I think you are dealing with some emotional issues that have to do with not seeing him for the last five years of his life (according to your review of the funeral home).

You are upset with the ER, the hospital in general, his doctor and the funeral home. You are entitled to feel angry about his death (that's part of the grieving process), but take some time to step back and get on a more level emotional ground before you take any action.
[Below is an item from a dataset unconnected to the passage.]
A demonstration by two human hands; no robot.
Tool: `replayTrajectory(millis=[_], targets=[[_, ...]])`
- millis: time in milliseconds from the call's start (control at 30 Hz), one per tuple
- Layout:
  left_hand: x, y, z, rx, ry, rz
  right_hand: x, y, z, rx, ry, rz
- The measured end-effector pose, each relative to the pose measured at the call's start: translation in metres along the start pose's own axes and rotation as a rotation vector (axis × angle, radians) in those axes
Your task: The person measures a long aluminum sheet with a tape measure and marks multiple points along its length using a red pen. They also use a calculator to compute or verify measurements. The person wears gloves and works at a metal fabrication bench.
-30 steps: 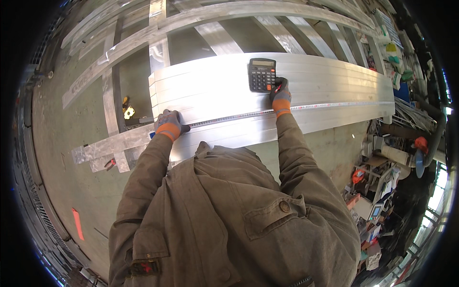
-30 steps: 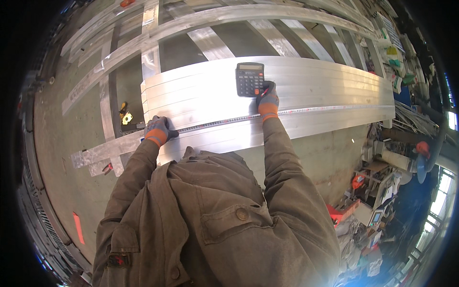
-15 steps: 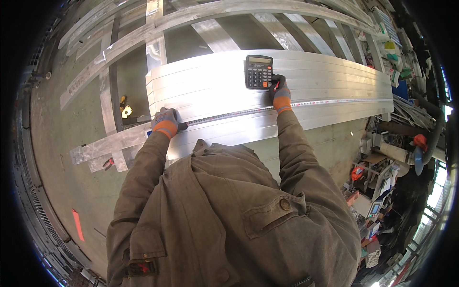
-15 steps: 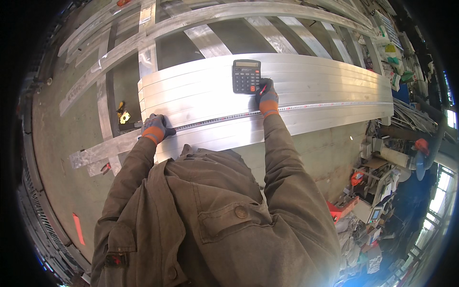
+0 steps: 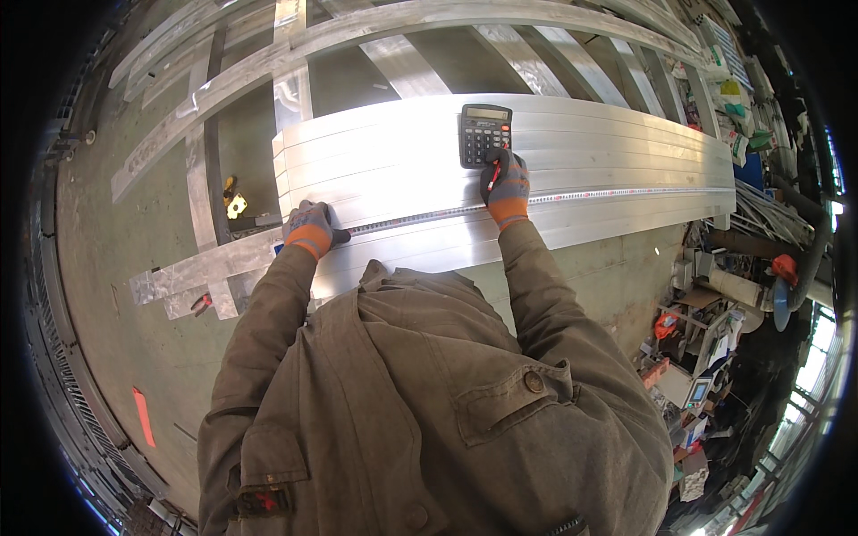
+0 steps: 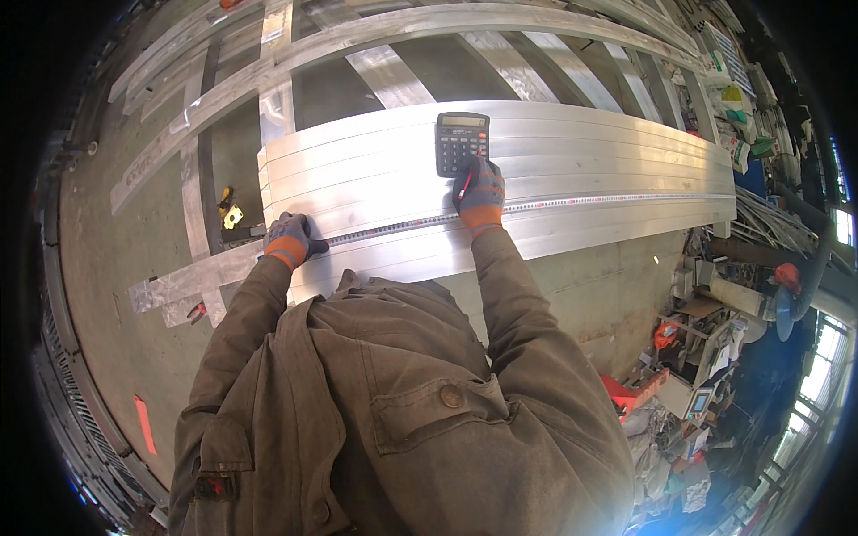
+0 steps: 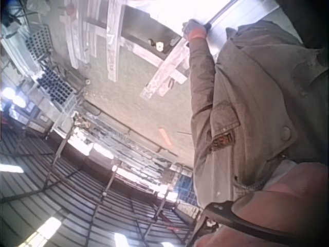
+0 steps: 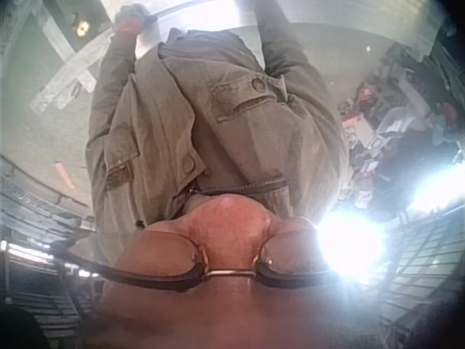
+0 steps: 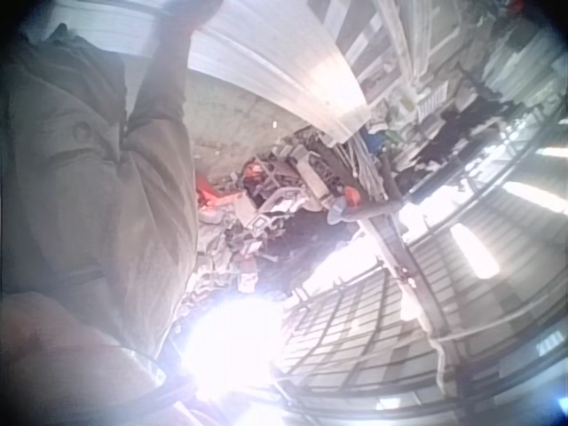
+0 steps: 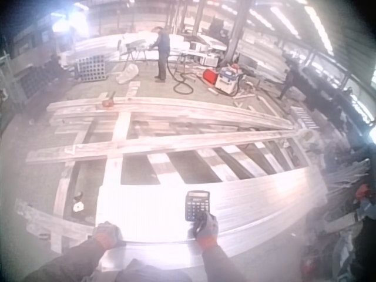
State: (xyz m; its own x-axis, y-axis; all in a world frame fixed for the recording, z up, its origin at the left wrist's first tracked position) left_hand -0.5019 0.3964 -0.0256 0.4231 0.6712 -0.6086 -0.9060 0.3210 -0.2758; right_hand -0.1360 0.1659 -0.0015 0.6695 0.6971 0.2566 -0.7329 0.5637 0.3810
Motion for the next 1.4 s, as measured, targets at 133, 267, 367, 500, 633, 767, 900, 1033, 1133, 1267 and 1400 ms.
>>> replayTrajectory(millis=[133,267,367,500,633,767,900,1033,1133,1267,1400], targets=[[0.001,0.001,-0.001,-0.015,-0.01,-0.014,-0.01,-0.002,-0.002,-0.044,-0.016,-0.047],[0.001,0.001,0.0,-0.021,-0.016,-0.007,-0.016,-0.004,-0.012,-0.057,0.01,-0.061],[0.002,0.001,-0.002,0.023,0.076,0.025,-0.016,-0.008,-0.019,-0.088,0.077,-0.108],[0.002,0.0,0.0,0.008,0.058,0.022,-0.017,0.0,-0.012,-0.03,0.025,-0.103],[0.0,0.001,0.0,-0.02,0.0,-0.018,-0.019,0.011,-0.009,0.035,0.028,-0.057],[0.002,0.002,-0.002,-0.016,0.0,-0.012,-0.017,0.013,-0.007,0.01,-0.018,-0.066],[0.002,0.002,-0.002,-0.009,0.007,-0.007,-0.014,-0.001,0.001,0.082,-0.059,-0.203],[0.001,0.002,-0.001,-0.002,0.005,-0.006,-0.007,-0.013,0.002,0.134,-0.014,-0.276],[0.002,0.002,-0.001,0.003,0.008,-0.001,0.001,-0.016,-0.003,0.114,-0.012,-0.247],[0.002,0.002,0.0,0.002,0.008,0.008,0.013,-0.012,-0.012,0.1,-0.037,-0.155],[0.001,0.001,0.0,-0.006,0.003,0.0,0.022,-0.006,-0.019,0.076,-0.025,-0.119]])
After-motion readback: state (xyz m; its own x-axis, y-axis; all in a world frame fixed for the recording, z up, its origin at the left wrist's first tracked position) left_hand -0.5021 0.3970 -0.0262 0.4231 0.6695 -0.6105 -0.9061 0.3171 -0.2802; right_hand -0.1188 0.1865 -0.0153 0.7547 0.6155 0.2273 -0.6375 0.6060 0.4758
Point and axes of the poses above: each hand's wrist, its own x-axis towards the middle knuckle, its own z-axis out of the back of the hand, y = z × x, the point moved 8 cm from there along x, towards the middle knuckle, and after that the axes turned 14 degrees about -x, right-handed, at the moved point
If you are just venting, then that's what this site is for..but you do seem wounded and lashing out. If I could hug you I would.
Posted by grieving daughter on 2009-02-26:
Disaster worker yes I did post a hernia removal my error you are so right it was repaired and htey missed something that later cost him his life and yes I t bothered me that the doctor refused to see him and as I stated I know doctors get busy and can't always come to see there patients and my have to send a collegue and not to blame anyone I just think he could have shown more compassion than what was noted
Posted by Anonymous on 2009-02-26:
I missed the funeral home post until a few minutes ago. Grieving Daughter, you are so sad and hurting so badly, and (I'm going out on a limb here) it seems you have little family support. You're wanting (NOT on purpose) someone else to hurt as badly as you do now. So, you're trying to hurt the hospital, the doctor, and the funeral home. Unfortunately, you are trying to hurt people who have (honestly) tried to help you. Your whole world is out of kilter. PLEASE find a minister, rabbi, priest, or counselor. They can help you work through these destructive tendencies and help you grieve properly for your loss.
Posted by Disaster Worker on 2009-02-26:
Grieving Daughter, I'm truly sorry for your loss. I'm in EMS and sometimes we feel so helpless. When I was doing my clinical rotations at Methodist Hospital in Dallas, the head of the Emergency Department, Dr. S, made a statement that's really stuck with me. We had a very young man come in on Careflite that could not sustain life with his injuries. Dr. S. told me that when God ordained life to end, no matter what the doctors try to do, it won't work. He said, for example, he might be able to re-start their heart, but then the kidneys shut down. He said we that we have to do everything that's within our power or scope of practice to do, but many times we're helpless to do anything. That's really helped me, especially since I've recently lost 2 patients.

As an adult orphan, you will cry and scream; eventually you'll accept. Please accept all our sincere and heartfelt sympathies.
Posted by grieving daughter on 2009-02-28:
To everyone who responded to my story about Oschner Hospital I just got word that there were some very suspicious mistakes made in his medical records and is being futher investigated will keep you posted.